→ WHAT IS EXPECTED
The exercise asks you to copy every line below in which "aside" appears.
Top of AVAILABLE RECORDS
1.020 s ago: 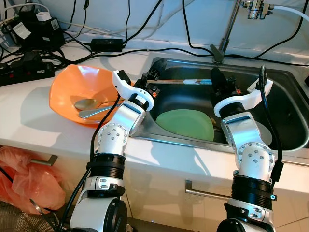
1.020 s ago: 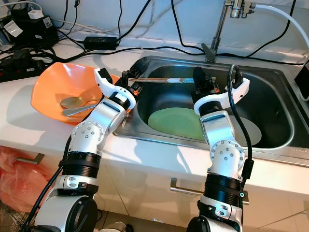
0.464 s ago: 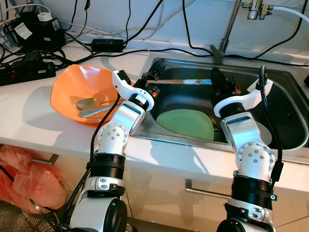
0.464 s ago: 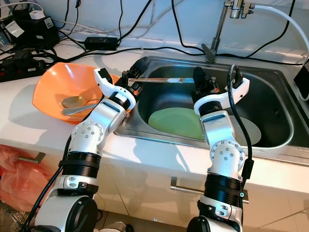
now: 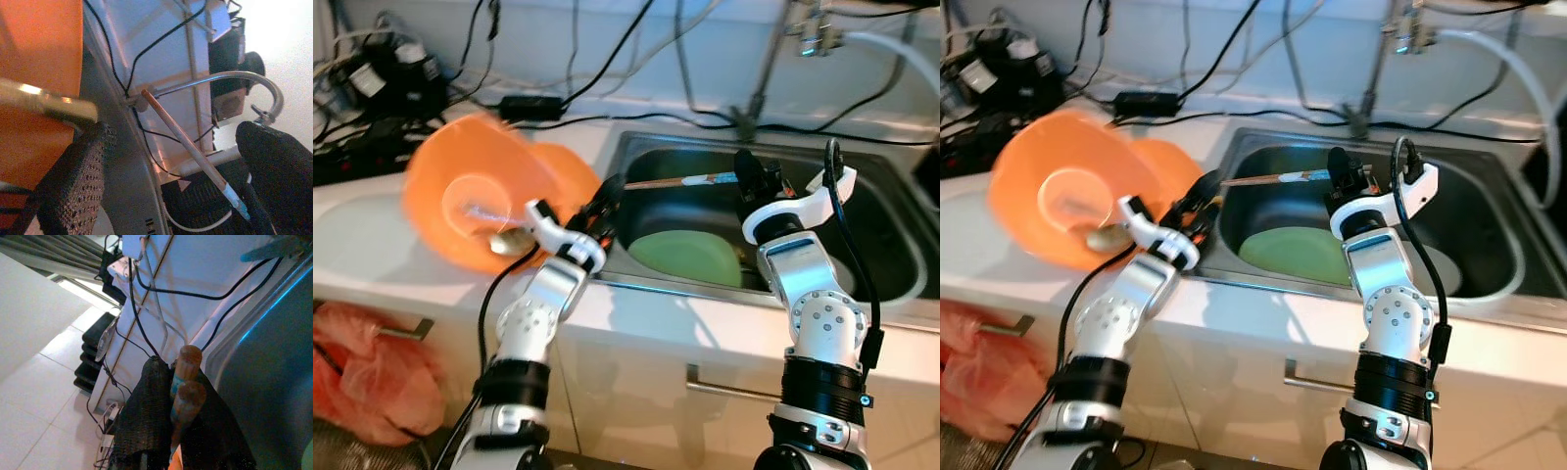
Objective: Kitchen organization
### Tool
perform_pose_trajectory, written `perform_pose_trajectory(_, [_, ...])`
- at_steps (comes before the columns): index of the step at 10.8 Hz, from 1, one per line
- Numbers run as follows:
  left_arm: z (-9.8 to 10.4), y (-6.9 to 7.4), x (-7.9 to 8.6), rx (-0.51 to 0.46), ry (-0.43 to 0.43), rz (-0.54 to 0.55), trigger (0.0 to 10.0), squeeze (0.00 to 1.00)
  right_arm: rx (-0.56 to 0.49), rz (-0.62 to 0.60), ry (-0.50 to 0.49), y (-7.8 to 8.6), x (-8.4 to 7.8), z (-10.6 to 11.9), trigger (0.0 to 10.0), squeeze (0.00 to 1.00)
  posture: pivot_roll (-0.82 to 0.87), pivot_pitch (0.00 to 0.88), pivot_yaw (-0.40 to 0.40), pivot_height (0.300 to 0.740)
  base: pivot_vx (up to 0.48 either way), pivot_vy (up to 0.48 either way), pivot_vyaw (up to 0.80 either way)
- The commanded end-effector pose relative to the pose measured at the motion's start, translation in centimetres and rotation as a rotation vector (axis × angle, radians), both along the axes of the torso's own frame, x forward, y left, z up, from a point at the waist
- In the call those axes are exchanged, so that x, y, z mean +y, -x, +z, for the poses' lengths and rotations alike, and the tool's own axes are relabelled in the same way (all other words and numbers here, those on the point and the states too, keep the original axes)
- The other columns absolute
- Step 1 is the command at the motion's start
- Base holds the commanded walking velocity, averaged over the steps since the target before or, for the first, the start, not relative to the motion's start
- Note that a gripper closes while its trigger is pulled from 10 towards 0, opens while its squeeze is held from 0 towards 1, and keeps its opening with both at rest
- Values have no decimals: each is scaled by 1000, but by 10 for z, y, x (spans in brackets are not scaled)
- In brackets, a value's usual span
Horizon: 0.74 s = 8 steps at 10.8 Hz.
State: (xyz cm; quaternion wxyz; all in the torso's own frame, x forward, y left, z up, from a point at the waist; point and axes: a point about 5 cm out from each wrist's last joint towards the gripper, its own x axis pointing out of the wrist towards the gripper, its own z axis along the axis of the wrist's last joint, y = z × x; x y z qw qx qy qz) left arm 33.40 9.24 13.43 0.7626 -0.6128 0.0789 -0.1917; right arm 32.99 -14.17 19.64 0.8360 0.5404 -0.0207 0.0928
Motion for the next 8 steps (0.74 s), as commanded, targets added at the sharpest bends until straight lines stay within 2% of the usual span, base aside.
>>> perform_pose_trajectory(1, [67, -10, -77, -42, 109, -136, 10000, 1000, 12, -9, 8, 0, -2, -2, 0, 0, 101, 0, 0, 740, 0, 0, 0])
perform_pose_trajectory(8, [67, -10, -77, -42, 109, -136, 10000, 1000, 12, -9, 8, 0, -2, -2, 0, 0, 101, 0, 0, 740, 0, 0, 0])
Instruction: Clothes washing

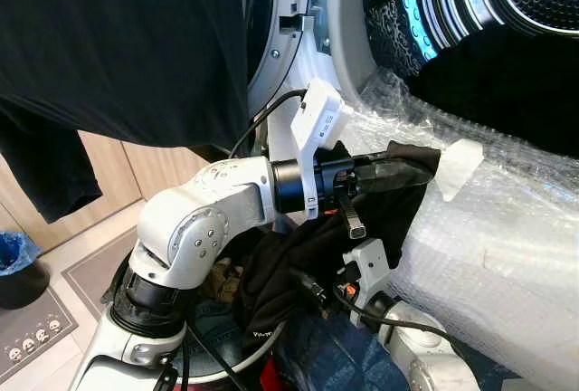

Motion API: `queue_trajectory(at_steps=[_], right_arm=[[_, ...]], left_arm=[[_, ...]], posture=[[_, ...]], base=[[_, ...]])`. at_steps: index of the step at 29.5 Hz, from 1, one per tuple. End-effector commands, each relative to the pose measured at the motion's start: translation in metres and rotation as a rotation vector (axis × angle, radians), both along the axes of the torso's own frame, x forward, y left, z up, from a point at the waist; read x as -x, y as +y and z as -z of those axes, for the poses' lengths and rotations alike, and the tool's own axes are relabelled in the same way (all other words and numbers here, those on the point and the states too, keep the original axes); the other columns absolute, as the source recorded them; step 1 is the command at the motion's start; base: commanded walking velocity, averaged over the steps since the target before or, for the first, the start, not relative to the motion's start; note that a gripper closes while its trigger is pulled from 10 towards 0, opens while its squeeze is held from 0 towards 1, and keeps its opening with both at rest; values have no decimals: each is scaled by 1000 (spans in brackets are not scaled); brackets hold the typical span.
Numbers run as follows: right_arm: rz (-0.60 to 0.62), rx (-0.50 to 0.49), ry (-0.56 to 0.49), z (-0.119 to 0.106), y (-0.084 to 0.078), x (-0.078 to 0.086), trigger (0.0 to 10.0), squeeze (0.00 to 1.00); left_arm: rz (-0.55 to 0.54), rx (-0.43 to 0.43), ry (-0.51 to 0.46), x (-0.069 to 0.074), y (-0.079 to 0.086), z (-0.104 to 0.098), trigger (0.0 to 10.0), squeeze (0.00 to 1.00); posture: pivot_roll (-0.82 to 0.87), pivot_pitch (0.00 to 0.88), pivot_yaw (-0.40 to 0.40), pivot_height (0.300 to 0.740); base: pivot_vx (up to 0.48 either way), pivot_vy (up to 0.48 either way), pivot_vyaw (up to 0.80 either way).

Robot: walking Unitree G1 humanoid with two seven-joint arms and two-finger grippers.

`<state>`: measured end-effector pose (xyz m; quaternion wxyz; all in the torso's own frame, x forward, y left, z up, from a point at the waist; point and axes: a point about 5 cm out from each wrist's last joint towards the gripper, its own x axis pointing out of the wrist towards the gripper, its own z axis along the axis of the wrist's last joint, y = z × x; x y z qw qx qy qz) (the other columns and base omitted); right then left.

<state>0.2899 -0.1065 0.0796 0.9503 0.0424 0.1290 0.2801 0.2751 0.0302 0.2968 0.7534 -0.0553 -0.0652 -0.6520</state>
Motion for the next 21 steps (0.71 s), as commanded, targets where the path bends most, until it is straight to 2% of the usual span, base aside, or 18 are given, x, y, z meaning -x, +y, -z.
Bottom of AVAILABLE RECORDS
→ SOLUTION TO THIS PROBLEM
Motion for the next 8 steps (0.74 s), as commanded, targets added at the sharpest bends until straight lines stay within 2% of the usual span, base aside.
Motion for the next 21 steps (0.71 s), as commanded, targets where the path bends most, until it is straight to 2% of the usual span, base aside, or 18 are given, x, y, z meaning -x, +y, -z.

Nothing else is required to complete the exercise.